(Collection entries)
*****
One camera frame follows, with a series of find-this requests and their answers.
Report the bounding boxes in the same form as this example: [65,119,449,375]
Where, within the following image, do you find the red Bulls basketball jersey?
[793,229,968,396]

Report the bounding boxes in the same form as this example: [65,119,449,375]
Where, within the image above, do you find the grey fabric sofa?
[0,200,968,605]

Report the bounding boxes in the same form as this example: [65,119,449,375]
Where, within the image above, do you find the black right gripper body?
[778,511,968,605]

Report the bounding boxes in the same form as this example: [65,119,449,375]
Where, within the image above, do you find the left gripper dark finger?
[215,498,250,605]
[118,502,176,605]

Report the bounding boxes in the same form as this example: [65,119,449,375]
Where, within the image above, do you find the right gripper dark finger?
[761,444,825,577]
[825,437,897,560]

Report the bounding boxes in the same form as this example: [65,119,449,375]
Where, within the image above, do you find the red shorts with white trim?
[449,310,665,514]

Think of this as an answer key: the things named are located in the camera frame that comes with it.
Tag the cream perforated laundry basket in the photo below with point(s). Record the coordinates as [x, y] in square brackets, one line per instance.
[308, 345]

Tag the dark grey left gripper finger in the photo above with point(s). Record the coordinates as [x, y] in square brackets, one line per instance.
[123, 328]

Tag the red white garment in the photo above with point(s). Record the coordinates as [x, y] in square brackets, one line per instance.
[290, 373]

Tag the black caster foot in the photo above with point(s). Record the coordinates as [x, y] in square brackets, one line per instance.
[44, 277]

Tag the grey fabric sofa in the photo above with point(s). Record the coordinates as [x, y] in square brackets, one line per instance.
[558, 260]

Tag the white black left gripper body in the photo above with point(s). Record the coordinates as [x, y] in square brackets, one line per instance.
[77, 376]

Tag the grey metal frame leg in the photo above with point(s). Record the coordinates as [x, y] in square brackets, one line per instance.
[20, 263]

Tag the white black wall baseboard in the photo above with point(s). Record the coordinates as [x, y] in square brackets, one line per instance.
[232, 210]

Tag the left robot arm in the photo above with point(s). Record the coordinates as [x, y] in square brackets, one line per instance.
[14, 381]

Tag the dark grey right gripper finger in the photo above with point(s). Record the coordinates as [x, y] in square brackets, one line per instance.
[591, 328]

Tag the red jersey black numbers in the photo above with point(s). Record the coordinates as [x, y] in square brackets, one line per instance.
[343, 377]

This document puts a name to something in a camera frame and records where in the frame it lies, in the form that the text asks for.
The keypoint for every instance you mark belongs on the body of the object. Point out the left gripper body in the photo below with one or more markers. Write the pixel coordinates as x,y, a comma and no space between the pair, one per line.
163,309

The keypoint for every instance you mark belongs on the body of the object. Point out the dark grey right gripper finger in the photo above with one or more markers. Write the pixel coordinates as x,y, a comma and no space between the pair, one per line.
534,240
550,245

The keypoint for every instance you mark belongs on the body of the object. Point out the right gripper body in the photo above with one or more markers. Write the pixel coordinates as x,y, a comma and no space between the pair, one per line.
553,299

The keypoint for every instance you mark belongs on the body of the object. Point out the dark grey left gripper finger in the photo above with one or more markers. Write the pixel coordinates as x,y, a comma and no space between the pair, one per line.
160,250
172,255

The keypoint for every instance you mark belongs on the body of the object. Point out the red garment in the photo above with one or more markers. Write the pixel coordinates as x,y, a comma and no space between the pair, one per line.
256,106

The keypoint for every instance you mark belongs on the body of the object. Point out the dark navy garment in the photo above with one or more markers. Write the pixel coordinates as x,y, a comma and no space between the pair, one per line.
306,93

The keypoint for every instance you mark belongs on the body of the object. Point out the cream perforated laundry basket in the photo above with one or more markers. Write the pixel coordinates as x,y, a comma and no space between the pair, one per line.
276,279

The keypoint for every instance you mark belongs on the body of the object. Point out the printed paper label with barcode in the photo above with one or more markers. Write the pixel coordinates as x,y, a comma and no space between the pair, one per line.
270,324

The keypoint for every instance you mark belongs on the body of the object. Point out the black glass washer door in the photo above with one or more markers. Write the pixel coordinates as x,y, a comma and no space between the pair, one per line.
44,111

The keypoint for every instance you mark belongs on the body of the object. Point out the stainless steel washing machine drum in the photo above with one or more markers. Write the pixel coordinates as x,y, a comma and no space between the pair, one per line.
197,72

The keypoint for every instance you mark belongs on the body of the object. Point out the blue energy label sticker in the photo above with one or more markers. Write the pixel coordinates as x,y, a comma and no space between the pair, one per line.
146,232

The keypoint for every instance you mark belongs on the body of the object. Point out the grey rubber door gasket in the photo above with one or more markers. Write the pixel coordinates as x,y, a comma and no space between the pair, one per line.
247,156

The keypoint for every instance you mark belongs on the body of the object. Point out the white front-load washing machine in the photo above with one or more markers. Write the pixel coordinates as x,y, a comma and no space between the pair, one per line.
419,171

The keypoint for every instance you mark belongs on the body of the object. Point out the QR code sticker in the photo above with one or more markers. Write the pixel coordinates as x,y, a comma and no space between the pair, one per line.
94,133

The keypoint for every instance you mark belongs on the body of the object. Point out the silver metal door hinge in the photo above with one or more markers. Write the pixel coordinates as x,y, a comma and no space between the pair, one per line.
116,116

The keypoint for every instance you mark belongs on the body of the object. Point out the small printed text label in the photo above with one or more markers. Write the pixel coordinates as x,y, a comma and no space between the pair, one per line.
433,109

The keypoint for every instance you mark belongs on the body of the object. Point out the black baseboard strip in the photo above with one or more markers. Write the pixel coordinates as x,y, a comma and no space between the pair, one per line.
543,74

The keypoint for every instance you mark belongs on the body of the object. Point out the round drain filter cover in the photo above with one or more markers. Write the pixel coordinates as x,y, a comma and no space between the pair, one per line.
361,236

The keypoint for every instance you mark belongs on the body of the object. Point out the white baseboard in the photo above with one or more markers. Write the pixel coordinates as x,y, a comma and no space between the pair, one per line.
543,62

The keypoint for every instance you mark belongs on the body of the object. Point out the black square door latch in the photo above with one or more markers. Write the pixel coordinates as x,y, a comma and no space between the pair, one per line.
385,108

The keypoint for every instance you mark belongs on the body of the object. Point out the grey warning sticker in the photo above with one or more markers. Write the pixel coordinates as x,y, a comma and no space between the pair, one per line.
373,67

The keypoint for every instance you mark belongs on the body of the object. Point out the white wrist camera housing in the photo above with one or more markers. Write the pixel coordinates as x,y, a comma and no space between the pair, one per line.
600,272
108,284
*****
Exercise details
Every entry above should come back exactly as written.

Solution for this exercise
One camera frame follows, with a series of find-this requests and their answers.
Report the bounding boxes in the same form as this example: [65,119,449,375]
Where, within the following image, do you find the red Bulls basketball jersey?
[793,229,968,396]

Report the bounding boxes in the same form as this example: [65,119,449,375]
Where, within the image above, do you find the grey fabric sofa?
[0,200,968,605]

Report the bounding boxes in the same form as this example: [65,119,449,375]
Where, within the image above, do you find the black right gripper body?
[778,511,968,605]

Report the bounding boxes in the same form as this example: [65,119,449,375]
Where, within the image above, do you find the left gripper dark finger?
[215,498,250,605]
[118,502,176,605]

Report the bounding boxes in the same form as this example: [65,119,449,375]
Where, within the image above, do you find the right gripper dark finger?
[761,444,825,577]
[825,437,897,560]

Report the bounding boxes in the same form as this example: [65,119,449,375]
Where, within the image above, do you find the red shorts with white trim?
[449,310,665,514]

Think of this as an answer key: the things named are located in the camera frame that comes with it.
Tag the cream perforated laundry basket in the photo below with point(s). Record the coordinates as [x, y] in square brackets, one line per instance.
[308, 345]

Tag the dark grey left gripper finger in the photo above with point(s). Record the coordinates as [x, y] in square brackets, one line per instance.
[123, 328]

Tag the red white garment in the photo above with point(s). Record the coordinates as [x, y] in square brackets, one line per instance.
[290, 373]

Tag the black caster foot in the photo above with point(s). Record the coordinates as [x, y] in square brackets, one line per instance.
[44, 277]

Tag the grey fabric sofa in the photo above with point(s). Record the coordinates as [x, y] in square brackets, one line per instance.
[558, 260]

Tag the white black left gripper body in the photo above with point(s). Record the coordinates as [x, y] in square brackets, one line per instance.
[77, 376]

Tag the grey metal frame leg in the photo above with point(s). Record the coordinates as [x, y] in square brackets, one line per instance.
[20, 263]

Tag the white black wall baseboard in the photo above with point(s). Record the coordinates as [x, y] in square brackets, one line per instance.
[232, 210]

Tag the left robot arm in the photo above with point(s). Record the coordinates as [x, y] in square brackets, one line per instance.
[14, 381]

Tag the dark grey right gripper finger in the photo above with point(s). Record the coordinates as [x, y] in square brackets, one line per instance.
[591, 328]

Tag the red jersey black numbers in the photo above with point(s). Record the coordinates as [x, y] in square brackets, one line per instance.
[343, 377]

This document puts a name to something in a camera frame and records where in the frame it lies, in the form that the text asks for.
The keypoint for every instance you mark belongs on the body of the object. Point out the left gripper body in the photo below with one or more markers. Write the pixel coordinates as x,y, a comma and no space between the pair, one per line.
163,309

The keypoint for every instance you mark belongs on the body of the object. Point out the dark grey right gripper finger in the photo above with one or more markers. Write the pixel coordinates as x,y, a comma and no space between the pair, one per line.
534,240
550,245

The keypoint for every instance you mark belongs on the body of the object. Point out the right gripper body in the photo above with one or more markers. Write the pixel coordinates as x,y, a comma and no space between the pair, one per line.
553,299

The keypoint for every instance you mark belongs on the body of the object. Point out the dark grey left gripper finger in the photo above with one or more markers. Write the pixel coordinates as x,y, a comma and no space between the pair, one per line.
160,250
172,255

The keypoint for every instance you mark belongs on the body of the object. Point out the red garment in the photo above with one or more markers. Write the pixel coordinates as x,y, a comma and no space between the pair, one per line.
256,106

The keypoint for every instance you mark belongs on the body of the object. Point out the dark navy garment in the photo above with one or more markers. Write the pixel coordinates as x,y, a comma and no space between the pair, one per line.
306,93

The keypoint for every instance you mark belongs on the body of the object. Point out the cream perforated laundry basket in the photo above with one or more markers. Write the pixel coordinates as x,y, a comma and no space between the pair, one per line.
276,279

The keypoint for every instance you mark belongs on the body of the object. Point out the printed paper label with barcode in the photo above with one or more markers. Write the pixel coordinates as x,y, a comma and no space between the pair, one per line.
270,324

The keypoint for every instance you mark belongs on the body of the object. Point out the black glass washer door in the photo above with one or more markers. Write the pixel coordinates as x,y, a comma and no space between the pair, one per line.
44,111

The keypoint for every instance you mark belongs on the body of the object. Point out the stainless steel washing machine drum in the photo above with one or more markers. Write the pixel coordinates as x,y, a comma and no space between the pair, one per line.
197,72

The keypoint for every instance you mark belongs on the body of the object. Point out the blue energy label sticker in the photo above with one or more markers. Write the pixel coordinates as x,y, a comma and no space between the pair, one per line.
146,232

The keypoint for every instance you mark belongs on the body of the object. Point out the grey rubber door gasket in the photo above with one or more markers. Write the pixel coordinates as x,y, a comma and no space between the pair, one per line.
247,156

The keypoint for every instance you mark belongs on the body of the object. Point out the white front-load washing machine in the photo above with one or more markers. Write the pixel coordinates as x,y, a comma and no space between the pair, one per line.
419,171

The keypoint for every instance you mark belongs on the body of the object. Point out the QR code sticker in the photo above with one or more markers. Write the pixel coordinates as x,y, a comma and no space between the pair, one per line.
94,133

The keypoint for every instance you mark belongs on the body of the object. Point out the silver metal door hinge in the photo above with one or more markers. Write the pixel coordinates as x,y, a comma and no space between the pair, one per line.
116,116

The keypoint for every instance you mark belongs on the body of the object. Point out the small printed text label in the photo above with one or more markers. Write the pixel coordinates as x,y, a comma and no space between the pair, one per line.
433,109

The keypoint for every instance you mark belongs on the body of the object. Point out the black baseboard strip in the photo above with one or more markers. Write the pixel coordinates as x,y, a comma and no space between the pair, one per line.
543,74

The keypoint for every instance you mark belongs on the body of the object. Point out the round drain filter cover in the photo above with one or more markers. Write the pixel coordinates as x,y, a comma and no space between the pair, one per line.
361,236

The keypoint for every instance you mark belongs on the body of the object. Point out the white baseboard in the photo above with one or more markers. Write the pixel coordinates as x,y, a comma and no space between the pair, one per line.
543,62

The keypoint for every instance you mark belongs on the body of the object. Point out the black square door latch in the photo above with one or more markers. Write the pixel coordinates as x,y, a comma and no space between the pair, one per line.
385,108

The keypoint for every instance you mark belongs on the body of the object. Point out the grey warning sticker in the photo above with one or more markers. Write the pixel coordinates as x,y, a comma and no space between the pair, one per line.
373,67

The keypoint for every instance you mark belongs on the body of the object. Point out the white wrist camera housing in the photo above with one or more markers. Write the pixel coordinates as x,y, a comma and no space between the pair, one per line.
600,272
108,284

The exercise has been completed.